Statistics New Zealand has reported electronic card transactions (EFTPOS, credit and debit cards) for December fell 0.1% in seasonally adjusted terms for core retail sales.
This extends weakness seen in November and contrasts with stronger growth in September and October around the Rugby World Cup.
Total electronic card spending reached NZ$6.6 billion in December, but this was up only 0.2% in seasonally adjusted terms. This follows a similar decrease of 0.3% in November and a relatively large 1.7% increase in October.
Spending in core retail (which excludes the motor vehicle-related industries) fell 0.1% in December. Of the core retail industries, consumables and durables both had rises, while the apparel and hospitality industries both had small falls in seasonally adjusted sales.
When the motor vehicle-related industries are included, spending across all retail industries was down 0.3%. Fuel retailing fell 0.1% in December after strong rises in each of the four preceding months.
"Trends for the value of transactions in the total and retail series continue to increase, but the rate of growth has slowed in recent months. The core retail trend began to ease after May 2011 and has been declining since September 2011," Statistics NZ said.
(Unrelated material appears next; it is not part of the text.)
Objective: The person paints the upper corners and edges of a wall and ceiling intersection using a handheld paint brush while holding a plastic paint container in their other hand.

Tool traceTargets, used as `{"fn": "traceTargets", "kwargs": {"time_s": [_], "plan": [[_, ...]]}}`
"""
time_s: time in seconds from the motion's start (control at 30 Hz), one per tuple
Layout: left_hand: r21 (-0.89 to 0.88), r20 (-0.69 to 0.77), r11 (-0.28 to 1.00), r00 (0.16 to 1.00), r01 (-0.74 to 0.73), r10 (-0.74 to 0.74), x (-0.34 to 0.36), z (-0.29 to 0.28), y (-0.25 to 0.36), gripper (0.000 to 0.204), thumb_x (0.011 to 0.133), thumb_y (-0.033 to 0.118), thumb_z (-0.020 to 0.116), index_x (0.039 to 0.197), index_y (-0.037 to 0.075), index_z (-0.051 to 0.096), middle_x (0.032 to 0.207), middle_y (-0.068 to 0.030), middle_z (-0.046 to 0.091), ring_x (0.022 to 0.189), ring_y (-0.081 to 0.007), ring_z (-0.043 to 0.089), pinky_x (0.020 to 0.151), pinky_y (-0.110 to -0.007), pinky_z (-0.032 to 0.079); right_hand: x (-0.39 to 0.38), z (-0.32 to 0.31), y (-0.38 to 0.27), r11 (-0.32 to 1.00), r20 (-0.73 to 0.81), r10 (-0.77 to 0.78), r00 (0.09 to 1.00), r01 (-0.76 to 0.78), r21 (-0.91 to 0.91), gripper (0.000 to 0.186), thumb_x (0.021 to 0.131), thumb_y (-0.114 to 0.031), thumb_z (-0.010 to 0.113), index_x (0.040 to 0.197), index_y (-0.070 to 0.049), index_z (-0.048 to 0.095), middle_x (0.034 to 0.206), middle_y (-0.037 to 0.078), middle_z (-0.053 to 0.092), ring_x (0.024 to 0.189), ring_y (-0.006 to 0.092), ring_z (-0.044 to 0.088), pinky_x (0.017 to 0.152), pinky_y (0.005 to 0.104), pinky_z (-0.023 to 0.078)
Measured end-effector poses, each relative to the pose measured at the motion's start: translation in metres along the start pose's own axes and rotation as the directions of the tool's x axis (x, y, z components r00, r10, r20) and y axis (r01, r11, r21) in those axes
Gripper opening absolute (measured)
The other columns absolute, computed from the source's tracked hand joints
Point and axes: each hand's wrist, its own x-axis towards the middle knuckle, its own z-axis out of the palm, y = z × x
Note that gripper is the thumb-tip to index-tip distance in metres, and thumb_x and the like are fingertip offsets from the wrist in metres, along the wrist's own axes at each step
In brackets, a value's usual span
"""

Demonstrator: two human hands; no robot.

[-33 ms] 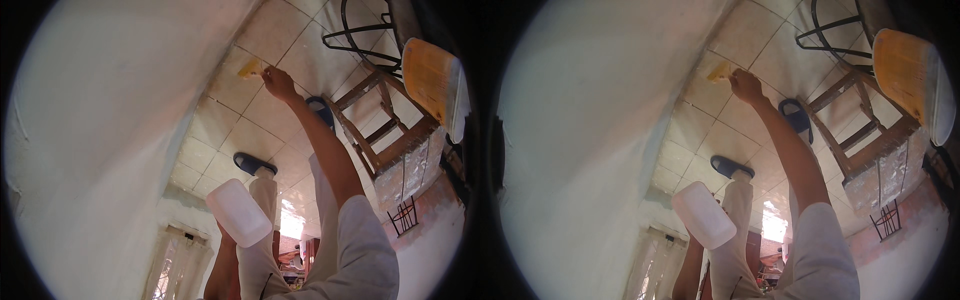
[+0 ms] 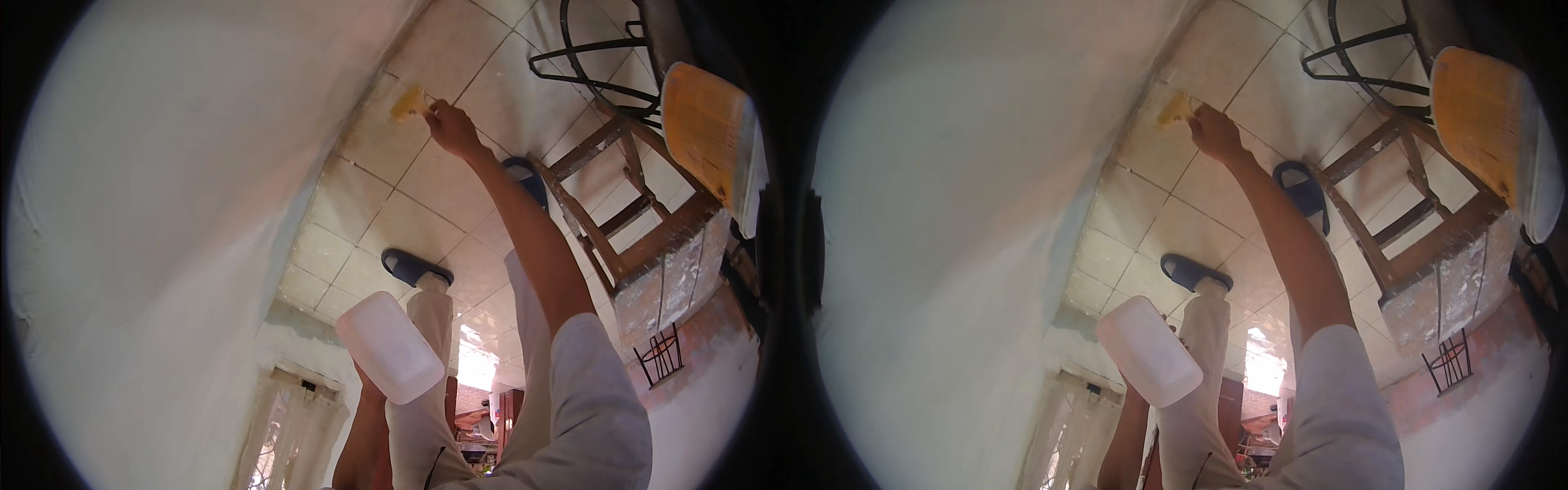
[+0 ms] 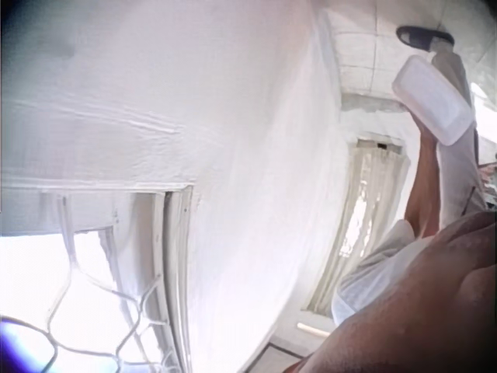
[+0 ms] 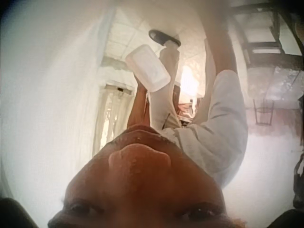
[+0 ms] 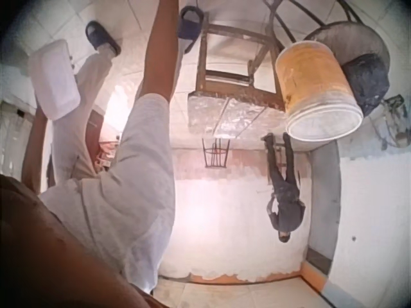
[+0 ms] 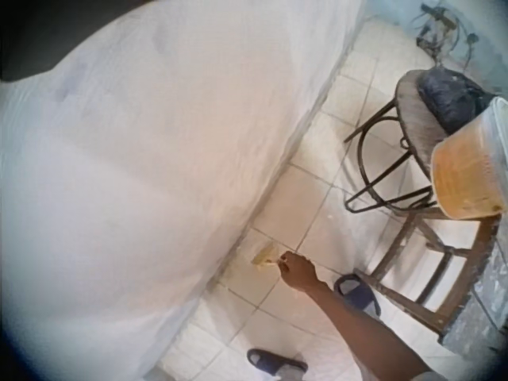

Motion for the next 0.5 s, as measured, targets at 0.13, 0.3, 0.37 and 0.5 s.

ASB Economist Christina Leung said the strong results around the Rugby World Cup were shortlived and the retailing sector was now back in a very slow recovery mode, although she noted relatively firm spending on consumer durables.
"The continued improvement in spending on durables is encouraging, suggesting that households are feeling confident enough to make big-ticket purchases. We expect a continued recovery in underlying retail spending over 2012, although this will likely remain gradual in light of the continued high level of household debt," Leung said.
"This data adds to recent developments indicating there is little urgency for the RBNZ to raise the OCR, and we continue to expect the RBNZ will remain on hold until the end of this year."